**PROBLEM TO SOLVE:** For the entries below, work out how many lines include the string "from", then write only that number.

____________________

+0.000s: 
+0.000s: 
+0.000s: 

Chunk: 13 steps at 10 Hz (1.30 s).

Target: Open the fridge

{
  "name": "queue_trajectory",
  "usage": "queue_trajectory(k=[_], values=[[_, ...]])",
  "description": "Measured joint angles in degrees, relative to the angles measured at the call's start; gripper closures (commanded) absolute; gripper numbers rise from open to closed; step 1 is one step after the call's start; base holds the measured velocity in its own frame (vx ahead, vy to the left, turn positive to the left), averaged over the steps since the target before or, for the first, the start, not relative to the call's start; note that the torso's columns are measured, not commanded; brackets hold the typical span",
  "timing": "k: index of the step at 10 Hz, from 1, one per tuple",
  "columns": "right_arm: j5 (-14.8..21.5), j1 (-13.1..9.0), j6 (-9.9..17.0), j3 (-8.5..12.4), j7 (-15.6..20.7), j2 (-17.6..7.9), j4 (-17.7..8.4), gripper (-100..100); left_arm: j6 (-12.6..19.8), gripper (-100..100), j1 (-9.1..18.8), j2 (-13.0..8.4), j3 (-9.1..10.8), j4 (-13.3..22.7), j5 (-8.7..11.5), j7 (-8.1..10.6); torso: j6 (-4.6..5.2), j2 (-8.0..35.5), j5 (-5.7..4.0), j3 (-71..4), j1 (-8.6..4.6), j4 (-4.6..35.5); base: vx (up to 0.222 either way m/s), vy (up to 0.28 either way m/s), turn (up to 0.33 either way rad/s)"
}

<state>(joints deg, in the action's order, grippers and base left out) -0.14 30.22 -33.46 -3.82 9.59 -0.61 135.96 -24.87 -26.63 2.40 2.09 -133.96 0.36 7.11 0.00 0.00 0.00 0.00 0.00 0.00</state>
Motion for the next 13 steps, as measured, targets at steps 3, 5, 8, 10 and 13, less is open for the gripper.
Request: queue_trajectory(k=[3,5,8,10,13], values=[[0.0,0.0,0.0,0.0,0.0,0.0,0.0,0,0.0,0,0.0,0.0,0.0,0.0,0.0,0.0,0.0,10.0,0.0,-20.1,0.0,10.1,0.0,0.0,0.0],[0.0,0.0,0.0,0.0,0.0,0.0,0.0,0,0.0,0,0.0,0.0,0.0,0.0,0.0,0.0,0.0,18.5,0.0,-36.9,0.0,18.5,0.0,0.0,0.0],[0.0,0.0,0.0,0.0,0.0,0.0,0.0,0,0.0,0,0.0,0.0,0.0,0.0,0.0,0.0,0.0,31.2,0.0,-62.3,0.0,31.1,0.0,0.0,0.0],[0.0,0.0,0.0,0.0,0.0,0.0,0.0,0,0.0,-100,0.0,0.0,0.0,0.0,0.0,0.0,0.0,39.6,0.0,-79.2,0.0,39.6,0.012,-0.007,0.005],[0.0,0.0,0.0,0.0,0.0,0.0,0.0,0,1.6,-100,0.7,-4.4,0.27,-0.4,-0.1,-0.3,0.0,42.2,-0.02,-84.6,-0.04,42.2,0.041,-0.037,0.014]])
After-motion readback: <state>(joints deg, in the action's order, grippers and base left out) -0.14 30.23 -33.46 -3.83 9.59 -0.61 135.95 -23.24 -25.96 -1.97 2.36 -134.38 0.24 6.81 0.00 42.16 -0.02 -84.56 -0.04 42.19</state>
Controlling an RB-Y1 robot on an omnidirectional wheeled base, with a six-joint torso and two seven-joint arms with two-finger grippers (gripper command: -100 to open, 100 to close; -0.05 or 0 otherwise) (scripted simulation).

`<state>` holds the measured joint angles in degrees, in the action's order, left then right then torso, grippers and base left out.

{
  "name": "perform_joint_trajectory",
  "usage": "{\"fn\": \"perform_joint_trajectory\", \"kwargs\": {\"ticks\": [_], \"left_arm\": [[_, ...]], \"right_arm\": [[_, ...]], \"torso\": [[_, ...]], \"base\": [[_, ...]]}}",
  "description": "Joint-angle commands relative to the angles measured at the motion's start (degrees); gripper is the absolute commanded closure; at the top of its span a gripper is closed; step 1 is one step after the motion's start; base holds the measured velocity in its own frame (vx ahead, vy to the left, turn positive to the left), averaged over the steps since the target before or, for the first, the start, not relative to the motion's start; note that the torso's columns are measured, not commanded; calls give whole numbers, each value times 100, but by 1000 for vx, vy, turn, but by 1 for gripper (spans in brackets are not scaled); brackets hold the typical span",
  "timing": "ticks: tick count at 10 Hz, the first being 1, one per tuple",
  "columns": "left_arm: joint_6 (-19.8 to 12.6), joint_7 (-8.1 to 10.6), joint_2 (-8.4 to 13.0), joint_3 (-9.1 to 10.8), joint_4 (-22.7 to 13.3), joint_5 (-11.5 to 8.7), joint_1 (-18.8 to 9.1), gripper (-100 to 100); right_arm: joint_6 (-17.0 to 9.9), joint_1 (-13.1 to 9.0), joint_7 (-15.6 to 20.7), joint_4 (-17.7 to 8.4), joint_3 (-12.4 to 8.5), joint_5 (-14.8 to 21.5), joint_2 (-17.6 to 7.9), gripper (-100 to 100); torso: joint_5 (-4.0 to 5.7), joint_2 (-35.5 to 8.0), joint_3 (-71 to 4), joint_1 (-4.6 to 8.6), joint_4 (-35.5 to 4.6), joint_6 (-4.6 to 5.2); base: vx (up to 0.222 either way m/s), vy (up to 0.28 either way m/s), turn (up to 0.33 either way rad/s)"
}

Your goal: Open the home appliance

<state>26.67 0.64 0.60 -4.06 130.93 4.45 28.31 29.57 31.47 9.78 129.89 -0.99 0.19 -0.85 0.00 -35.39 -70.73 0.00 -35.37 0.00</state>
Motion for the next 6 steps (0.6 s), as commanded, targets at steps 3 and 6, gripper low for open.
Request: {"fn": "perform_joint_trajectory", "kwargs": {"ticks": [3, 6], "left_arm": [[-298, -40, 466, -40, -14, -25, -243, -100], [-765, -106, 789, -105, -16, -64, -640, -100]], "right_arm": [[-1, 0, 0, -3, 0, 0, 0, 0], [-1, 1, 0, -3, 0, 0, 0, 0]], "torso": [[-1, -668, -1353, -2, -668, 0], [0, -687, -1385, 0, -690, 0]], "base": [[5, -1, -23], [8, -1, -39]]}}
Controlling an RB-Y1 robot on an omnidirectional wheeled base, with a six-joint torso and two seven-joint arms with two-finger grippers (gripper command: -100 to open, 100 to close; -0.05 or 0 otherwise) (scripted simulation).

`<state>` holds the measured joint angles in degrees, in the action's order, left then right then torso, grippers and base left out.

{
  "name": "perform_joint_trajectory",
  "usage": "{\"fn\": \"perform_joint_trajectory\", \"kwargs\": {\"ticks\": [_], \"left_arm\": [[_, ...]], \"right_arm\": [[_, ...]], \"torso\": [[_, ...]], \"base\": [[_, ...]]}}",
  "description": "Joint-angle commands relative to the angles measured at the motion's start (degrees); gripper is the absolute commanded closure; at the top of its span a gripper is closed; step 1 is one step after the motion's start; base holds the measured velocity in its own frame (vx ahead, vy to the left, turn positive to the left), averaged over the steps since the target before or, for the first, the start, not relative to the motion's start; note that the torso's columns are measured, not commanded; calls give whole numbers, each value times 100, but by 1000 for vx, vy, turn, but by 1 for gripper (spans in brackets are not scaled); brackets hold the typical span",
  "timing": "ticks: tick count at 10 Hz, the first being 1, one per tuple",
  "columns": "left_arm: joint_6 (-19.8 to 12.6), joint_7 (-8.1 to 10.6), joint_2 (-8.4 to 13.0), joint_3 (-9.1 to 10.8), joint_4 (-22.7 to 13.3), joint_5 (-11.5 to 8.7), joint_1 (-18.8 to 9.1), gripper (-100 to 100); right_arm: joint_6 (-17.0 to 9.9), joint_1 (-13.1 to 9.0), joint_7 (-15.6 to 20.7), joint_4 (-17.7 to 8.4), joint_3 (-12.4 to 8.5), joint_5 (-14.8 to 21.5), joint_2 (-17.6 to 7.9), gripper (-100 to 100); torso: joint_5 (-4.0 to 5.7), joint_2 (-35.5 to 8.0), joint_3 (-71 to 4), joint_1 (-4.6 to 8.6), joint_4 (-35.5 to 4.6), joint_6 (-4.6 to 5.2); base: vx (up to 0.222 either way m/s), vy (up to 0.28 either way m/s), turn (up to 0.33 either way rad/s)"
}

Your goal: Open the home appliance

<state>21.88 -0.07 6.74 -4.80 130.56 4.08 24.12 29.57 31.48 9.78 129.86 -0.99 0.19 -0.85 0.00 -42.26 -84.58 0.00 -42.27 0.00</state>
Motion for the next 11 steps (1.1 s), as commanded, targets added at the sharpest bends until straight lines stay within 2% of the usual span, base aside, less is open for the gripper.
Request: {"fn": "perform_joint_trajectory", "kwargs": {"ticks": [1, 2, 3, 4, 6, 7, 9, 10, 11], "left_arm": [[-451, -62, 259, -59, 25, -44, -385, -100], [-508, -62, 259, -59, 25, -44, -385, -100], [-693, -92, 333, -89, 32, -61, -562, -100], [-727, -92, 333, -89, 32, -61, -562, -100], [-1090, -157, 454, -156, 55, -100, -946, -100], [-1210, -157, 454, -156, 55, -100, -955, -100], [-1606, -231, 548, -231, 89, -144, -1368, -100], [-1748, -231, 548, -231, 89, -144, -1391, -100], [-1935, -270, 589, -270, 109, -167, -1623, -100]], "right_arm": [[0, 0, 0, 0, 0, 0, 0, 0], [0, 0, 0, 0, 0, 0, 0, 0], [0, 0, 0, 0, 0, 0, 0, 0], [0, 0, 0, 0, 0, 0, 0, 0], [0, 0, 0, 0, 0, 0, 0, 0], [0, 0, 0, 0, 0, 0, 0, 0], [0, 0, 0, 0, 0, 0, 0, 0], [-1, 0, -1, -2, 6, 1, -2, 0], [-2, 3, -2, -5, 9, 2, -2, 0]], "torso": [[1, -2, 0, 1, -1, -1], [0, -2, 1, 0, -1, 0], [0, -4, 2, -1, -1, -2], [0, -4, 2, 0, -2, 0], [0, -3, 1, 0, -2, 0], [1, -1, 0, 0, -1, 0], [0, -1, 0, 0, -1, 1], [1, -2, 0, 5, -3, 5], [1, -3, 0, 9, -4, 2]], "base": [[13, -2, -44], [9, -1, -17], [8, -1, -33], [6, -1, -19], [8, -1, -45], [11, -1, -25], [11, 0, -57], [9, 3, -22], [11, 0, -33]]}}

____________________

**FINISHED EXERCISE:** 2